Repeat each record below exactly as given.

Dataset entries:
________________

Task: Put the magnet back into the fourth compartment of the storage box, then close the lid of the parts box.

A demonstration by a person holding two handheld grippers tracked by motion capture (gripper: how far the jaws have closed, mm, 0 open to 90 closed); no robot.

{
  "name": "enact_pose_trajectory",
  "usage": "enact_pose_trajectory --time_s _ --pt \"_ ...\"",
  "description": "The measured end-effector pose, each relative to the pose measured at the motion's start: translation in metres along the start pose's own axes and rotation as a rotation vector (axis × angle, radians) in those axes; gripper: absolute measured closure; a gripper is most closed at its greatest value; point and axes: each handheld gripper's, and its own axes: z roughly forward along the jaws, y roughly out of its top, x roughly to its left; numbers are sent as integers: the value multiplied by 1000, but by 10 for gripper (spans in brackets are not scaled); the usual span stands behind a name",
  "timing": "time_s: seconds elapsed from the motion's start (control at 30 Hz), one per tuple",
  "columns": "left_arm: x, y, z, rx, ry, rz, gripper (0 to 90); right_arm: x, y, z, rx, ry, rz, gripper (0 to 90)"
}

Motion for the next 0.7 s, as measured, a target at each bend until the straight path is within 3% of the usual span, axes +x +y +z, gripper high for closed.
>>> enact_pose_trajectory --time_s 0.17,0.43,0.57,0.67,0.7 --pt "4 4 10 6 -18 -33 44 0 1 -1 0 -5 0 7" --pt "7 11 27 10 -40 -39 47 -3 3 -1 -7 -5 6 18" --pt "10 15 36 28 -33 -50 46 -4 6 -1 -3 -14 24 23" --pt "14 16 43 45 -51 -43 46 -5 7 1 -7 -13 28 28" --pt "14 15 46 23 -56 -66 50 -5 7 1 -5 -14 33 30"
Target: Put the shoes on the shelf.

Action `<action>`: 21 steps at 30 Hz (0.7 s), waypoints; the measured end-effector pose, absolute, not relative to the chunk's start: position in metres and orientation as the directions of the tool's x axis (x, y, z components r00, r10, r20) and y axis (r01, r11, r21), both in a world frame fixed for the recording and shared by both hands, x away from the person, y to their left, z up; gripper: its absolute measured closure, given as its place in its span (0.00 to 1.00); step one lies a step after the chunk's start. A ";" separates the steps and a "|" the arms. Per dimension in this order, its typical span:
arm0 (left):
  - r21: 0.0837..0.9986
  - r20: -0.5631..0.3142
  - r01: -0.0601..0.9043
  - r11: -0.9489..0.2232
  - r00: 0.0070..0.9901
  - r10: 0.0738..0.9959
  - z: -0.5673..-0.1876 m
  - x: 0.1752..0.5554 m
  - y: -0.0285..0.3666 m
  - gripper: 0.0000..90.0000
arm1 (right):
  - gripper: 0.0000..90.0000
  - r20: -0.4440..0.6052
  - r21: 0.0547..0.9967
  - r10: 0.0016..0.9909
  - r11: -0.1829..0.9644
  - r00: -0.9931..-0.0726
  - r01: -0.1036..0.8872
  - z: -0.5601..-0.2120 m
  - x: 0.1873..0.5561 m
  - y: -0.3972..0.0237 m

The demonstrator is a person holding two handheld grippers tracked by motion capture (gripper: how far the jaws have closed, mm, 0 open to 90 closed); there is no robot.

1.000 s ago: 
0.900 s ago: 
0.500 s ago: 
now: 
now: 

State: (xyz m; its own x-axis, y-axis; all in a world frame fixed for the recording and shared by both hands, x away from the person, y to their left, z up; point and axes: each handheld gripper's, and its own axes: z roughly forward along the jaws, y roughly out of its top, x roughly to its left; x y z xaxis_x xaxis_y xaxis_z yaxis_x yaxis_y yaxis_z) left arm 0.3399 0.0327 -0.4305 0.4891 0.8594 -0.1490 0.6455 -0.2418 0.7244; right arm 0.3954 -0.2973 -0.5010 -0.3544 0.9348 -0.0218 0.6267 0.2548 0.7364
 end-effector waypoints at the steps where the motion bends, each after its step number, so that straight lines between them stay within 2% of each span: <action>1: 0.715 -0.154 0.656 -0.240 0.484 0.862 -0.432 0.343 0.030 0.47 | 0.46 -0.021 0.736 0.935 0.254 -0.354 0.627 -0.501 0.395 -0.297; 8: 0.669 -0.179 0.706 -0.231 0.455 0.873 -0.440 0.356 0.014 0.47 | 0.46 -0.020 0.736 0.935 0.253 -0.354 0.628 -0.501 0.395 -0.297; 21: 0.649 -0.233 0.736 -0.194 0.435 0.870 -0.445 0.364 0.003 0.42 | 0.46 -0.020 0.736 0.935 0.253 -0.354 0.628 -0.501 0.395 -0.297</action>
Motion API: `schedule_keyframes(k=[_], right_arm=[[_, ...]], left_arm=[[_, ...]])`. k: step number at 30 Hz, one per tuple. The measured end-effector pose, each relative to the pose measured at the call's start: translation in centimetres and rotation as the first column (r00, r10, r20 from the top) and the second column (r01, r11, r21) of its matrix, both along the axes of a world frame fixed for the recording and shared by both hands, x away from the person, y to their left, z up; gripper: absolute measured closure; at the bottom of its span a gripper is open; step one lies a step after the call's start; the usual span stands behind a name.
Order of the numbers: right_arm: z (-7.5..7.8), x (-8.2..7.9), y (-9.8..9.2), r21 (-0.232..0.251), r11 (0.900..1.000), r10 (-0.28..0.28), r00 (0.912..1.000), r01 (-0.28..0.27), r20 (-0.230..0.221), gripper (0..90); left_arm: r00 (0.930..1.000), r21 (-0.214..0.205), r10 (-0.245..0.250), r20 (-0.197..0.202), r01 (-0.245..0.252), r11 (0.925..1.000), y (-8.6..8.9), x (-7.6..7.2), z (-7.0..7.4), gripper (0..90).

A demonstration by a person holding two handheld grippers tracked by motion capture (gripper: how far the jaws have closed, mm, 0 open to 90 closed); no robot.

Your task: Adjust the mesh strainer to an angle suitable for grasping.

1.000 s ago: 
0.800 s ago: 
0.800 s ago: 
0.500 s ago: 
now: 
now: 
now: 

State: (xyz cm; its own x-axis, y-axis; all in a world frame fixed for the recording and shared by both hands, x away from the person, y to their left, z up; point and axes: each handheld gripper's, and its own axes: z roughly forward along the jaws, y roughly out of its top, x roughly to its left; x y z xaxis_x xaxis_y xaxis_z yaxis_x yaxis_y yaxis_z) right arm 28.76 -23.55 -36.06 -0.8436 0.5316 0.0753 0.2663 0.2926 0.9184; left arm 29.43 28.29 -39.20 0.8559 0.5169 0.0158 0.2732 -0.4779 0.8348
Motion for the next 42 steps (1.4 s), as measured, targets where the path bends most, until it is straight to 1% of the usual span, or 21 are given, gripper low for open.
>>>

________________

> **ANSWER TO THE PROBLEM**:
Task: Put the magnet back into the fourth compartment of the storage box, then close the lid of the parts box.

A demonstration by a person holding two handheld grippers tracked by motion capture (gripper: how far the jaws have closed, mm, 0 open to 90 closed); no robot.

{
  "name": "enact_pose_trajectory",
  "usage": "enact_pose_trajectory --time_s _ --pt \"_ ...\"",
  "description": "The measured end-effector pose, each relative to the pose measured at the motion's start: translation in metres along the start pose's own axes and rotation as a rotation vector (axis × angle, radians) in those axes; gripper: absolute measured closure; a gripper is most closed at its greatest value; point and axes: each handheld gripper's, and its own axes: z roughly forward along the jaws, y roughly out of its top, x roughly to its left; numbers are sent as integers: the value multiplied by 1000, but by 10 for gripper (spans in brackets are not scaled); the usual span stands behind a name",
  "timing": "time_s: seconds elapsed from the motion's start (control at 30 Hz), one per tuple",
  "columns": "left_arm: x, y, z, rx, ry, rz, gripper (0 to 90); right_arm: x, y, z, rx, ry, rz, gripper (0 to 90)"
}

Motion for the next 0.7 s, as measured, a target at each bend until the straight path is within 3% of the usual span, axes +x +y +z, gripper high for closed.
>>> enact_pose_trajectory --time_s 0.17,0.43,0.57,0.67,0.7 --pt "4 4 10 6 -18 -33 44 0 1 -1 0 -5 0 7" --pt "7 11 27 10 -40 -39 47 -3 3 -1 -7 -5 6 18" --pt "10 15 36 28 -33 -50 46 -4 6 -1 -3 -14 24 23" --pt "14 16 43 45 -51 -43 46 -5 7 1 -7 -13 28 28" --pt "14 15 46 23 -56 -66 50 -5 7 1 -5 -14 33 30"
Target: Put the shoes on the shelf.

Action `<action>`: 21 steps at 30 Hz (0.7 s), waypoints; the measured end-effector pose, absolute, not relative to the chunk's start: position in metres and orientation as the directions of the tool's x axis (x, y, z components r00, r10, r20) and y axis (r01, r11, r21), both in a world frame fixed for the recording and shared by both hands, x away from the person, y to their left, z up; gripper: its absolute measured closure, given as its place in its span (0.00 to 1.00); step one lies a step after the chunk's start. A ";" separates the steps and a "|" the arms. Per dimension in this order, its typical span:
arm0 (left):
  - r21: 0.0837..0.9986
  - r20: -0.5631..0.3142
  - r01: -0.0601..0.9043
  - r11: -0.9489..0.2232
  - r00: 0.0070..0.9901
  - r10: 0.0738..0.9959
  - z: -0.5673..-0.1876 m
  - x: 0.1752..0.5554 m
  - y: -0.0285..0.3666 m
  - gripper: 0.0000..90.0000
arm1 (right):
  - gripper: 0.0000..90.0000
  - r20: -0.4440..0.6052
  - r21: 0.0547..0.9967
  - r10: 0.0016..0.9909
  - r11: -0.1829..0.9644
  - r00: -0.9931..-0.0726
  - r01: -0.1036..0.8872
  - z: -0.5601..-0.2120 m
  - x: 0.1873..0.5561 m
  - y: -0.3972..0.0237 m

The demonstrator is a person holding two handheld grippers tracked by motion capture (gripper: how far the jaws have closed, mm, 0 open to 90 closed); there is no robot.

1.000 s ago: 
0.900 s ago: 
0.500 s ago: 
now: 
now: 

State: (xyz m; its own x-axis, y-axis; all in a world frame fixed for the recording and shared by both hands, x away from the person, y to their left, z up; point and axes: each handheld gripper's, and its own axes: z roughly forward along the jaws, y roughly out of its top, x roughly to its left; x y z xaxis_x xaxis_y xaxis_z yaxis_x yaxis_y yaxis_z) left arm 0.3399 0.0327 -0.4305 0.4891 0.8594 -0.1490 0.6455 -0.2418 0.7244; right arm 0.3954 -0.2973 -0.5010 -0.3544 0.9348 -0.0218 0.6267 0.2548 0.7364
 end-effector waypoints at the steps where the motion bends, each after its step number, so that straight lines between them stay within 2% of each span: <action>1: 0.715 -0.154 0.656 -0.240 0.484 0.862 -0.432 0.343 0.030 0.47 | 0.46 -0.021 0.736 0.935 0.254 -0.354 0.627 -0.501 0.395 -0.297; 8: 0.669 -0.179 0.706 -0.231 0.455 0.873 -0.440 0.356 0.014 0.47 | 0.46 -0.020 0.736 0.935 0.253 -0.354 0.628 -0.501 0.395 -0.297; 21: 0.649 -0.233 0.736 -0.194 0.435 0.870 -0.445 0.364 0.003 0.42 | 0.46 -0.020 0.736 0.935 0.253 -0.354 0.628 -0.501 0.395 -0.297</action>
Motion API: `schedule_keyframes(k=[_], right_arm=[[_, ...]], left_arm=[[_, ...]])`. k: step number at 30 Hz, one per tuple. The measured end-effector pose, each relative to the pose measured at the call's start: translation in centimetres and rotation as the first column (r00, r10, r20 from the top) and the second column (r01, r11, r21) of its matrix, both along the axes of a world frame fixed for the recording and shared by both hands, x away from the person, y to their left, z up; gripper: absolute measured closure; at the bottom of its span a gripper is open; step one lies a step after the call's start; the usual span stands behind a name.
Order of the numbers: right_arm: z (-7.5..7.8), x (-8.2..7.9), y (-9.8..9.2), r21 (-0.232..0.251), r11 (0.900..1.000), r10 (-0.28..0.28), r00 (0.912..1.000), r01 (-0.28..0.27), r20 (-0.230..0.221), gripper (0..90); left_arm: r00 (0.930..1.000), r21 (-0.214..0.205), r10 (-0.245..0.250), r20 (-0.197..0.202), r01 (-0.245..0.252), r11 (0.925..1.000), y (-8.6..8.9), x (-7.6..7.2), z (-7.0..7.4), gripper (0..90).

A demonstration by a person holding two handheld grippers tracked by motion capture (gripper: how far the jaws have closed, mm, 0 open to 90 closed); no robot.

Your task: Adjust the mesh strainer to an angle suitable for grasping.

1.000 s ago: 
0.800 s ago: 
0.800 s ago: 
0.500 s ago: 
now: 
now: 
now: 

State: (xyz cm; its own x-axis, y-axis; all in a world frame fixed for the recording and shared by both hands, x away from the person, y to their left, z up; point and axes: each handheld gripper's, and its own axes: z roughly forward along the jaws, y roughly out of its top, x roughly to its left; x y z xaxis_x xaxis_y xaxis_z yaxis_x yaxis_y yaxis_z) right arm 28.76 -23.55 -36.06 -0.8436 0.5316 0.0753 0.2663 0.2926 0.9184; left arm 29.43 28.29 -39.20 0.8559 0.5169 0.0158 0.2732 -0.4779 0.8348
Motion for the next 42 steps (1.4 s), as measured, targets where the path bends most, until it is straight to 1% of the usual span, or 21 are given, gripper low for open.
>>>

Work on the exercise is finished.